As reported by the Portland Oregonian, Condon (Ore.) High was in desperate need for a new track and runways for the long jump, pole vault and javelin events. Two years after the program was nearly eliminated because of budget cuts, volunteer coaches Jon and Melissa Bowerman knew they needed to do something to improve the school's facilities if the tiny combined team from Condon and Wheeler (Ore.) highs was ever going to compete at a viable level.
Yet, instead of a lengthy process of soliciting donations and trying to get public funding, Jon Bowerman dug through his family's attic and pulled out an old, beaten up waffle iron once wielded by his father, legendary Oregon track coach Bill Bowerman.
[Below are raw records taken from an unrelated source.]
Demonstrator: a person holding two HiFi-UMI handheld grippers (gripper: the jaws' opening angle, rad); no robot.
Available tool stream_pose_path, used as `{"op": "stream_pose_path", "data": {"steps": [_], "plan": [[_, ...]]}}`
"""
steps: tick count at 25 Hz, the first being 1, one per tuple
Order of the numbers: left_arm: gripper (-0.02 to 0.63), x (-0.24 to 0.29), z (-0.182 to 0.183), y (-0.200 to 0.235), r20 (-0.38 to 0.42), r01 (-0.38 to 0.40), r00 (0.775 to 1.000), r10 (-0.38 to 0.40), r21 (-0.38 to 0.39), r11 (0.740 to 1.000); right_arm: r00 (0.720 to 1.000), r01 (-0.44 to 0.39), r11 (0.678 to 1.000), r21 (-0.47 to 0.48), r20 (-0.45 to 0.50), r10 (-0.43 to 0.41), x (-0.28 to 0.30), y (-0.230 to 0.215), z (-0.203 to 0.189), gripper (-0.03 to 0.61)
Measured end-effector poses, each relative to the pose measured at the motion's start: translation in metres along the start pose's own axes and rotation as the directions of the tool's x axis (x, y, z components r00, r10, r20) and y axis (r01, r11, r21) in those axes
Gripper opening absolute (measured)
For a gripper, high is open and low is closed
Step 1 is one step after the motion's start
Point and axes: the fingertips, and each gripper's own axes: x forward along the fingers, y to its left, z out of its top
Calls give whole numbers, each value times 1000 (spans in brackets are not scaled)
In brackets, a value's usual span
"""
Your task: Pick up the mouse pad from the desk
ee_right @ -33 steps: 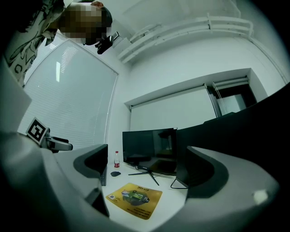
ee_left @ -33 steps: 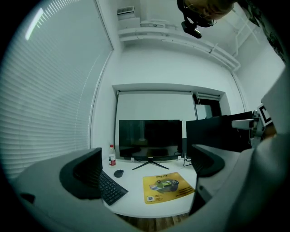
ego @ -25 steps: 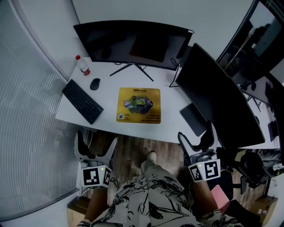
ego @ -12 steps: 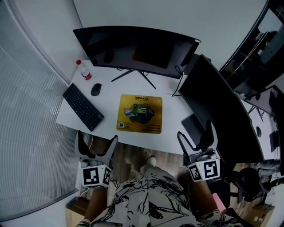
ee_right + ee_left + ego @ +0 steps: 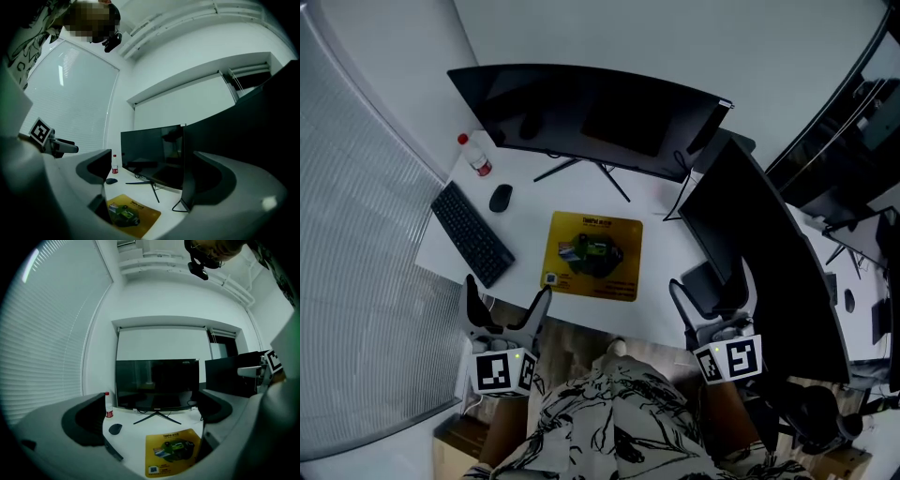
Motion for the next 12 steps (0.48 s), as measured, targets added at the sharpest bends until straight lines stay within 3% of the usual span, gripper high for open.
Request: {"op": "stream_pose_path", "data": {"steps": [12], "plan": [[601,26,-12,-24,-14,-22,1000,22,-24,999,996,-83,996,-10,-13,83,17,-16,-12,531]]}}
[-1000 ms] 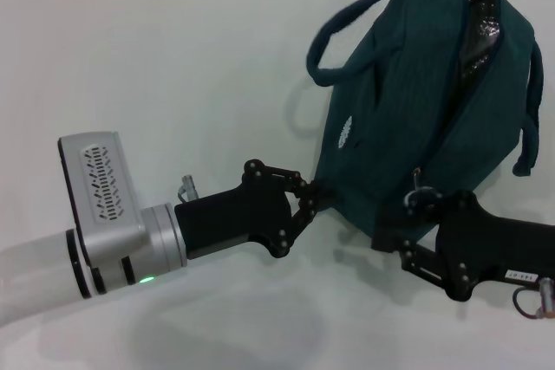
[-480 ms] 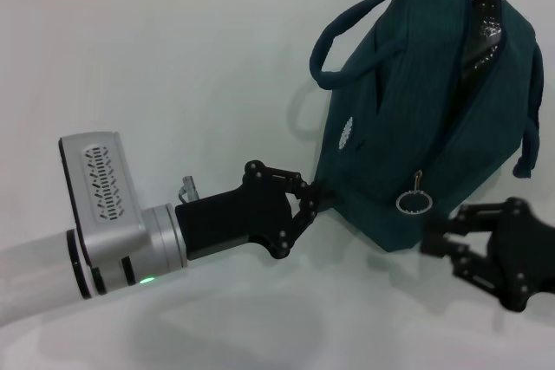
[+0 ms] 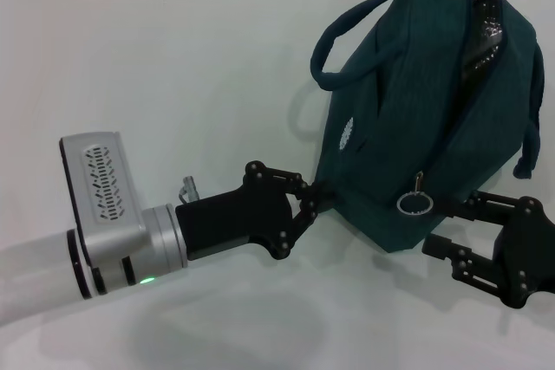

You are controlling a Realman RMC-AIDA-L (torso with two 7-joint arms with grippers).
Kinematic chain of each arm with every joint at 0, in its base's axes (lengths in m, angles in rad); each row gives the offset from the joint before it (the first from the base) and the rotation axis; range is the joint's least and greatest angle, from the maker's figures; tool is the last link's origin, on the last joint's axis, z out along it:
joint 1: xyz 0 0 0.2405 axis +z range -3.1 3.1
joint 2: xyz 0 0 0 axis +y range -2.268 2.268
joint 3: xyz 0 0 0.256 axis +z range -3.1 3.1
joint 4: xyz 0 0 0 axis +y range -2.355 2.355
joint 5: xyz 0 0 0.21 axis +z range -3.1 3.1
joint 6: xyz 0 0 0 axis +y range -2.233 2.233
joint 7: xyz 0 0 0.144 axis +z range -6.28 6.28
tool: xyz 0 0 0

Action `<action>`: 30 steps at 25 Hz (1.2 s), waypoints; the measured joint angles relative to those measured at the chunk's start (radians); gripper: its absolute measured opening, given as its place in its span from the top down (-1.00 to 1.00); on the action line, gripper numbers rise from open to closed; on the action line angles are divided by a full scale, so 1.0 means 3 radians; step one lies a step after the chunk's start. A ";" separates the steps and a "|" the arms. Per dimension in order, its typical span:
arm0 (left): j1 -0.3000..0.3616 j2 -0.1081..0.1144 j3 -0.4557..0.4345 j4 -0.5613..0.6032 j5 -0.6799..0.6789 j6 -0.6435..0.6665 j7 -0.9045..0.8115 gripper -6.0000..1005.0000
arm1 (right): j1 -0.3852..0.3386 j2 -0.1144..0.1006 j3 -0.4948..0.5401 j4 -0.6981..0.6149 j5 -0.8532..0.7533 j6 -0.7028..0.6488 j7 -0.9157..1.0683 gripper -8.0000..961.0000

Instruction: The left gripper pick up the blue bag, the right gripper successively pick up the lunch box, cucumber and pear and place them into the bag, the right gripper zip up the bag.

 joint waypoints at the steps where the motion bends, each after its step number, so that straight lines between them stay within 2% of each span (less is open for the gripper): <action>1: -0.0003 0.0000 0.0000 0.0000 0.0000 0.0000 -0.0003 0.89 | 0.0000 0.0000 0.0005 0.0001 0.0000 0.0007 -0.0009 0.24; 5: 0.0001 0.0000 0.0000 0.0000 0.0000 0.0000 -0.0008 0.89 | -0.0019 -0.0001 0.0028 -0.0015 0.0016 0.0040 -0.0019 0.07; 10: 0.0002 0.0000 0.0000 -0.0004 0.0000 0.0000 -0.0009 0.89 | 0.0009 0.0005 0.0032 -0.0015 0.0026 0.0217 -0.0020 0.01; 21: -0.0018 0.0000 0.0000 -0.0005 -0.0008 0.0007 -0.0011 0.89 | 0.0151 0.0021 0.0001 0.0006 0.0046 0.0428 0.0061 0.01; 30: -0.0031 0.0000 0.0000 -0.0002 -0.0006 0.0012 -0.0011 0.89 | 0.0295 0.0029 -0.0188 0.0016 0.0001 0.0499 0.0187 0.02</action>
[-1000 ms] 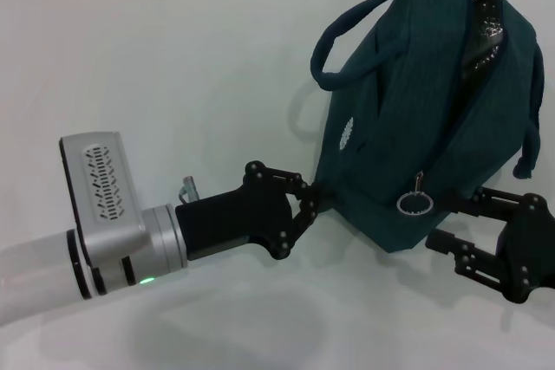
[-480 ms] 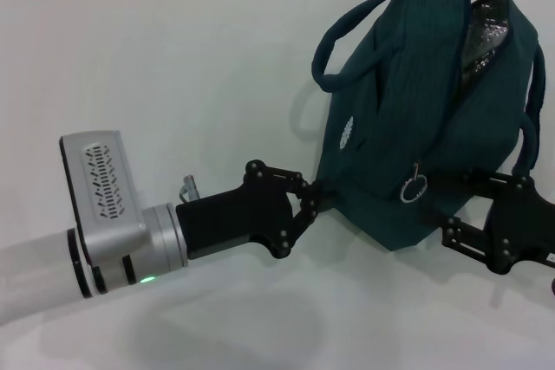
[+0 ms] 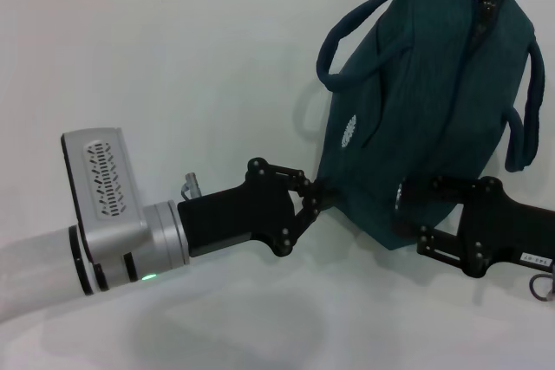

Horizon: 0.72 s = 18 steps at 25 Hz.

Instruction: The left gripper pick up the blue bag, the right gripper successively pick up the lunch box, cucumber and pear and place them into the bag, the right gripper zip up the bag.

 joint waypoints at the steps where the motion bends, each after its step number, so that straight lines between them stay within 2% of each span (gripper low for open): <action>1: -0.0002 0.0000 0.0000 0.0002 0.0000 0.0006 0.0000 0.89 | 0.0011 0.0001 -0.0013 0.0000 0.0000 0.0000 0.0000 0.02; 18: -0.0002 0.0000 0.0000 0.0002 0.0003 0.0034 -0.0044 0.89 | 0.0073 0.0014 -0.0149 0.0008 0.0033 -0.0001 0.0000 0.02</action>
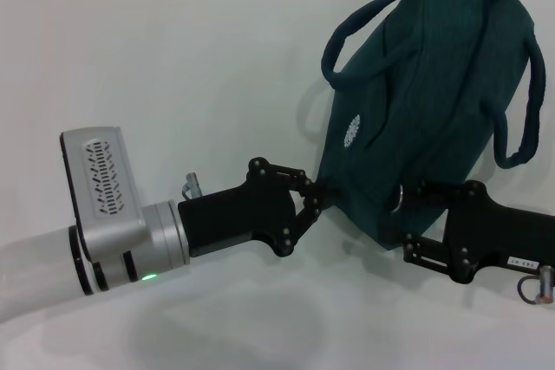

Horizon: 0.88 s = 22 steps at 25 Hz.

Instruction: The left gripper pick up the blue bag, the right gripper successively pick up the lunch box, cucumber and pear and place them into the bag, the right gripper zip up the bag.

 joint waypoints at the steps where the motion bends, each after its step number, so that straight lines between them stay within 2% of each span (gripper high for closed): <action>1: 0.0000 0.0000 0.0000 0.0000 0.0000 0.0000 0.0000 0.89 | 0.0000 0.0002 -0.0003 0.0001 0.0009 0.0003 0.0000 0.02; 7: 0.0000 0.0000 0.0000 -0.0002 -0.0004 0.0001 -0.0002 0.89 | -0.0013 0.0007 -0.0017 0.0010 0.0157 0.0002 0.0041 0.02; 13: 0.0005 0.0000 0.0000 -0.0005 -0.0005 0.0001 -0.0007 0.89 | -0.0035 0.0005 -0.0012 0.0010 0.0325 0.0115 0.0432 0.03; 22: 0.0005 0.0000 0.0000 -0.0006 -0.0006 -0.0004 -0.0007 0.89 | -0.0046 -0.0008 -0.0135 0.0010 0.0308 0.0105 0.0461 0.05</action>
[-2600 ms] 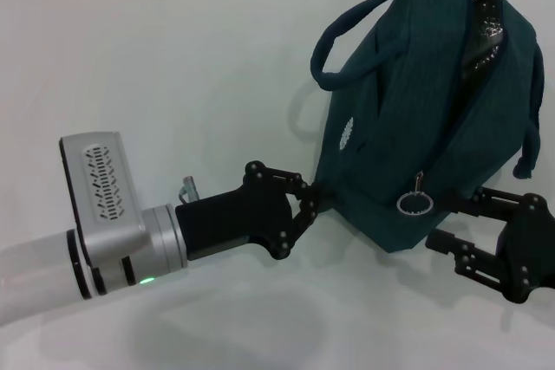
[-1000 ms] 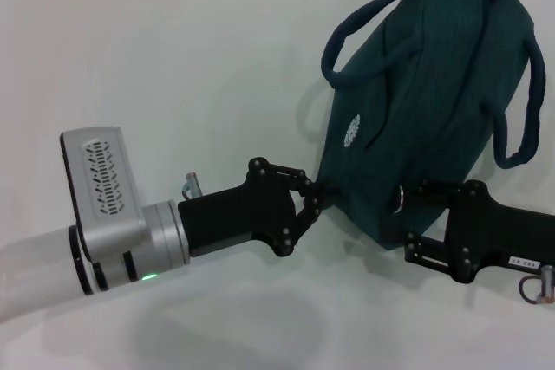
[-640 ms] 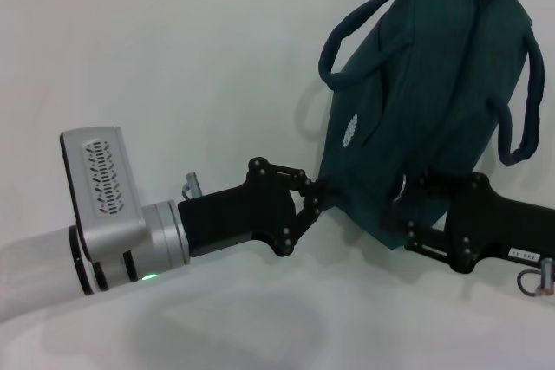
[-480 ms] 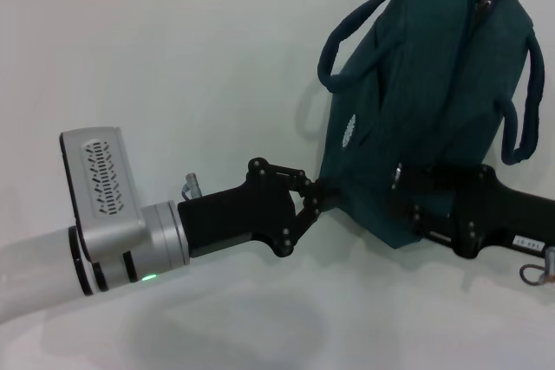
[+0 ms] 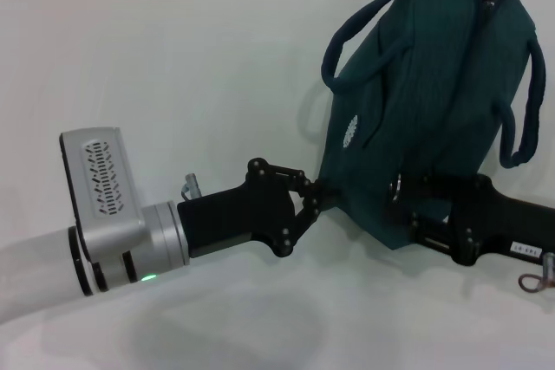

The younger Bowerman reached out to Nike, whose founder Phil Knight had once run for Bowerman at Oregon and who was inspired by his coach's innovative methods to change the way shoes for runners were constructed. Then, the younger Bowerman offered up a rather unique barter deal: The Condon coach would give Nike the waffle iron that helped set the stage for Nike's dominance in the shoe industry if Nike agreed to give Condon High's track a complete makeover.
Unsurprisingly, Nike jumped at the chance. In fact, the sportswear and shoe maker went beyond just re-doing the track facility -- at a cost of $100,000 -- to try and help the team. The Condon/Wheeler track team was given a tour of the complete Nike complex in Beaverton, Ore., where it met Mia Hamm and other Nike celebrities on-site. The teens also competed in a scavenger hunt which ended in the complex's Prefontaine building, in which the waffle iron is currently housed.
And when the track was ready to run, legendary runner Alberto Salazar and professional snowboarder and Oregon native Danny Kass showed up to dedicate the facility.
Combine those honors with the $100,000 used to revitalize the Condon track, and you have one heck of a return for an old waffle iron which just happened to re-appear in fall 2010 in a rubbish pit on the elder Bowermans' property after decades missing from action.
Now, the waffle iron is at the center of the company its use helped inspire, and a track team on the verge of elimination got a picturesque new track. If ever there was a trade that Bowerman himself would have advocated for, that sounds like it.